Document Type: Original Article
Department of Nuclear Medicine, Chonnam National University Hwasun Hospital, Hwasun, Jeollanam-do, Republic of Korea
Department of Nuclear Medicine, Chonnam National University Hospital, Gwangju, Republic of Korea
Objective: Resistance of metastatic lymph nodes (LNs) to high dose I-131 therapy is associated with high morbidity in patients with differentiated thyroid cancer. We evaluated the role of F-18 FDG PET/CT in the prediction of resistance to high dose I-131 therapy in patients with papillary thyroid cancer.
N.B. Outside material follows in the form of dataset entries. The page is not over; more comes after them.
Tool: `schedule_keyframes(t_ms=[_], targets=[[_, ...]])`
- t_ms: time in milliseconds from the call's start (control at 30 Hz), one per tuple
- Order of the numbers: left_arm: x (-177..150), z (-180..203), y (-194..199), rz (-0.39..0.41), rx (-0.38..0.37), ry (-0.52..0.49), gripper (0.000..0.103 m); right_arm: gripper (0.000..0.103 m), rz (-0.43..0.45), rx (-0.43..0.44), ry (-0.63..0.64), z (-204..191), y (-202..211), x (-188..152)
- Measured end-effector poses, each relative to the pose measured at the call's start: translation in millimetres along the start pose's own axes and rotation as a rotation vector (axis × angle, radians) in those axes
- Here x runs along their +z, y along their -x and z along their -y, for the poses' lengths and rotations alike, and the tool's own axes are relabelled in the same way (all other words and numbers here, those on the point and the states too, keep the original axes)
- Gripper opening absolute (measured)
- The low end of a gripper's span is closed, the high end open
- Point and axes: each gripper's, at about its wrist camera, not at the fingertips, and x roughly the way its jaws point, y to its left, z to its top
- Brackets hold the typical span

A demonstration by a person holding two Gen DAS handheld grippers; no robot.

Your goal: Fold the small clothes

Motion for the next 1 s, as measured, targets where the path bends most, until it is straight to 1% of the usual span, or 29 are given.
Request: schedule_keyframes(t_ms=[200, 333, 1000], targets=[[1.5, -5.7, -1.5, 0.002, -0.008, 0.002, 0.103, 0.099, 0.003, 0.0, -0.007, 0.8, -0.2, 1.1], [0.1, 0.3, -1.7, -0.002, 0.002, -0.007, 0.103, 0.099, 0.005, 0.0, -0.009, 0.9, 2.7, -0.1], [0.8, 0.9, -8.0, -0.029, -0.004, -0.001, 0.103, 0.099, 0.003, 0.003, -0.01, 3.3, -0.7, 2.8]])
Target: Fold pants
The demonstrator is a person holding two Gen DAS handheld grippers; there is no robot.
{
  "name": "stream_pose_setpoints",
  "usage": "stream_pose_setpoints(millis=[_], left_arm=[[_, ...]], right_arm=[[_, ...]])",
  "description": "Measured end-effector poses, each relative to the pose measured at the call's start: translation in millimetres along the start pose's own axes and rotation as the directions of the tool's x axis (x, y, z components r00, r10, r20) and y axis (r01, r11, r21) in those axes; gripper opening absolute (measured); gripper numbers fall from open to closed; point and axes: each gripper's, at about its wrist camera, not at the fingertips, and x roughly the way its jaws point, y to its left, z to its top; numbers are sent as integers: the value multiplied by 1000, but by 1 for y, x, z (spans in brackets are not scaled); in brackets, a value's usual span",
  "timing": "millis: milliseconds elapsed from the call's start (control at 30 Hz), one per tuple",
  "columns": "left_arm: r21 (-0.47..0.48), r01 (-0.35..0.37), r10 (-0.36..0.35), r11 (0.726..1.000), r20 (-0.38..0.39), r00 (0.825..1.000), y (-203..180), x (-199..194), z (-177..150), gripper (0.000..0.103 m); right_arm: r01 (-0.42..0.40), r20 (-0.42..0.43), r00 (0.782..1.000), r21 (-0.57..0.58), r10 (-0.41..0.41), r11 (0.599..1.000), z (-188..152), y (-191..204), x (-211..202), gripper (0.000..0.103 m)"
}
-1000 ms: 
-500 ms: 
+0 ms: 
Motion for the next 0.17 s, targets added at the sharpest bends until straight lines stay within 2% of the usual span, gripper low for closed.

Methods: The subjects were 307 patients who underwent total or near total thyroidectomy followed by high dose (5.55-6.66 GBq) I-131 therapy. We divided the patients into three subgroups by visual assessment of regional LNs: FDG-avid LNs with a malignant shape on CT (PET/CT-positive group), FDG-avid LNs with a benign shape on CT (PET/CT-intermediate group) and no FDG-avid lesion (PET/CT-negative group). We measured the maximum SUV (SUVmax) of FDG-avid LNs in each patient. The presence or absence of focal increased uptake of I-131 was evaluated by whole body scan (WBS), and was denoted as WBS-positive group or WBS-negative group, respectively. Resistance to therapy was defined as presence of thyroglobulin (Tg) in serum (Tg ≥1.0 ng/ml) 3-6 months after I-131 therapy. Univariate and multivariate analyses were performed to determine the relationship between resistance to I-131 therapy and various clinico-pathologic variables.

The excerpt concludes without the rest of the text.